Hi,
I’m trying to learn how to use shared memory on the GPU by following the very nice write-up in
https://jenni-westoby.github.io/Julia_GPU_examples/dev/Vector_dot_product/
however, I fail to understand basic things here. I’m referring to the Vector Dot Product example.
I have several questions but maybe some of them can be self-answered by answering the previous ones, so I won’t ask them all in adavnce
So the first question is: when you run the code as suggested
@cuda blocks = blocksPerGrid threads = threadsPerBlock shmem =
(threadsPerBlock * sizeof(Int64)) dot(a,b,c, N, threadsPerBlock, blocksPerGrid)
one must understand that all blocks and threads in each block will be exectude in parallel, right? So that the function dot(a,b,c,N,threadsPerBlock, blocksPerGrid)
is meant to be thought as what happens to one generic thread in one generic block. Am I right or wrong?
I ask this very basic thing becasue, not understanding well what happens, the code seems (to my dumb eyes) to be mixing things. For instance in the example you read
function dot(a,b,c, N, threadsPerBlock, blocksPerGrid)
# Set up shared memory cache for this current block.
cache = @cuDynamicSharedMem(Int64, threadsPerBlock)
and to my eyes this cache variable seems to make sense if I consider a whole block as being processed inside the function. Otherwise, if I consider this function as what happens to a certain thread in a certain block, it would be initializing an array for the block every time.
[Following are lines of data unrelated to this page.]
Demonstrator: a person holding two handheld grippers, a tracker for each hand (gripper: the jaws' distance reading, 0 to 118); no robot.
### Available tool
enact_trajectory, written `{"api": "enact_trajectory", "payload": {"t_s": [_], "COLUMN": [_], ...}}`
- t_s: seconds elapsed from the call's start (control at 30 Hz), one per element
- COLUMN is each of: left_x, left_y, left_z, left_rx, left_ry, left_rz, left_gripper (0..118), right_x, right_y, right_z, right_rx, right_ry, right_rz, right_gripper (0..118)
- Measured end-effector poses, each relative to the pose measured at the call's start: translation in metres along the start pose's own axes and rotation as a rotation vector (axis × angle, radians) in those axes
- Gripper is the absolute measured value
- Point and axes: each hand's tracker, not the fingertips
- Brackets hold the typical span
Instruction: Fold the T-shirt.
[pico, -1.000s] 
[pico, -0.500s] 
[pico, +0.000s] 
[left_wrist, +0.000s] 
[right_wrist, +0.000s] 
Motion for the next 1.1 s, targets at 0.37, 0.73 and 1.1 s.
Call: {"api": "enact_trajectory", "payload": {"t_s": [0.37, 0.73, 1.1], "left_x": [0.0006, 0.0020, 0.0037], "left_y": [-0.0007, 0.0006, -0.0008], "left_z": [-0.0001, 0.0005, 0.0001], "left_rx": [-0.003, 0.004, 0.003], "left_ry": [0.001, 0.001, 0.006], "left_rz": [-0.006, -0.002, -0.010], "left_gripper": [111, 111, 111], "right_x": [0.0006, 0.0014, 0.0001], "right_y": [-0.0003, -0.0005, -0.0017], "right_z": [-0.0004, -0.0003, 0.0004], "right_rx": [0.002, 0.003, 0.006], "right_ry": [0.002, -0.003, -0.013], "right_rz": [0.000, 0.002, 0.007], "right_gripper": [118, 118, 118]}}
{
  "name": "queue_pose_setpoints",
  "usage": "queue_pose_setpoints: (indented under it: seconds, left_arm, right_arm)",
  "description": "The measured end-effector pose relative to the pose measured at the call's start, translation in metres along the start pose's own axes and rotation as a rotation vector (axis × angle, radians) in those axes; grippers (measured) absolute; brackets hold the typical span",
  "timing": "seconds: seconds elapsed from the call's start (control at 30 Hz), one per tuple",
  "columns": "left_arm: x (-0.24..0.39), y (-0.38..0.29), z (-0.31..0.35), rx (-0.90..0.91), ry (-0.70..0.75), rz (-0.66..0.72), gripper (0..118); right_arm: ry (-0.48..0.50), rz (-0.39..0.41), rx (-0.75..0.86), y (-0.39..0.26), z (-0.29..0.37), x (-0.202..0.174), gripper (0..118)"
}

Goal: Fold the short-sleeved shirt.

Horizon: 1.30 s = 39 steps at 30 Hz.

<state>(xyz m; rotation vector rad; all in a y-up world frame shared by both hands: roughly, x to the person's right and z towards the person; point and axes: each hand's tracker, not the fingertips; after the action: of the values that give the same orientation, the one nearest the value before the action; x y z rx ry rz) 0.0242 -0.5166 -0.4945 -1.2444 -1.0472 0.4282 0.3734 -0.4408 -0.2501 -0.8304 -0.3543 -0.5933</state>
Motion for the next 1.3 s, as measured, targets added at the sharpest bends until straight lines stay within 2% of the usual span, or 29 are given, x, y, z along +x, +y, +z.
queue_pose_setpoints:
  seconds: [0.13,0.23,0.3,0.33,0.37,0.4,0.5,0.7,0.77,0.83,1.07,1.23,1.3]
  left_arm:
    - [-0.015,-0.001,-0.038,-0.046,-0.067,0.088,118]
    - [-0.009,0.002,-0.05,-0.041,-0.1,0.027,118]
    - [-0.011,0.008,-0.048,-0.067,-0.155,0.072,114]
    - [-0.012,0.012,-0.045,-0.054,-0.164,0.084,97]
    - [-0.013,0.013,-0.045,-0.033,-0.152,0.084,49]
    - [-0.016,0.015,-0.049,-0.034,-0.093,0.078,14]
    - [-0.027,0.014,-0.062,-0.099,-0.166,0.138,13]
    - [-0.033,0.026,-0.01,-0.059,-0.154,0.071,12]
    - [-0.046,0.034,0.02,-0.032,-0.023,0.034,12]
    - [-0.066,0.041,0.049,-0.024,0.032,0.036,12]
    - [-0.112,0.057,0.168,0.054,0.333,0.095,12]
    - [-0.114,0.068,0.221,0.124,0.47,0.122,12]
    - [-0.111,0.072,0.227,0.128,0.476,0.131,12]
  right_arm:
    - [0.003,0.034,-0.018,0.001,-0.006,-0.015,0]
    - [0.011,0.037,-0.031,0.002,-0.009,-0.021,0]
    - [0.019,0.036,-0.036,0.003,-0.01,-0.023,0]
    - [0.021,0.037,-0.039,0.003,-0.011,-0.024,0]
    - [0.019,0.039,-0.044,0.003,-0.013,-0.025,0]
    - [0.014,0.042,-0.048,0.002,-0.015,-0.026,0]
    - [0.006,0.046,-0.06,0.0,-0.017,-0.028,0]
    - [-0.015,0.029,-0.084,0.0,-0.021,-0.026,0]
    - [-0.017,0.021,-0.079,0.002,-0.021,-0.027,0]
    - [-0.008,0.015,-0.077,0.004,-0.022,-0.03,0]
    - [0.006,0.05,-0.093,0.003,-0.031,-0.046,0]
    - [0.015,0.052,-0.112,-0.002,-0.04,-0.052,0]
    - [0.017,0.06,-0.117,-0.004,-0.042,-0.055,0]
Now related to this, shall I understand this cache
variable stores an array in every block?
On the other hand, if I’m right and I should look at the whole function as to what happens for a single thread in a single block, then why should it declare cache
as an array for the whole block?
As you can see, I’m in a mess here I’m 100% sure I’m not understanding something quite basic, so I’ll appreciate it if somebody can shed some light here
Thanks for your patience,
Ferran.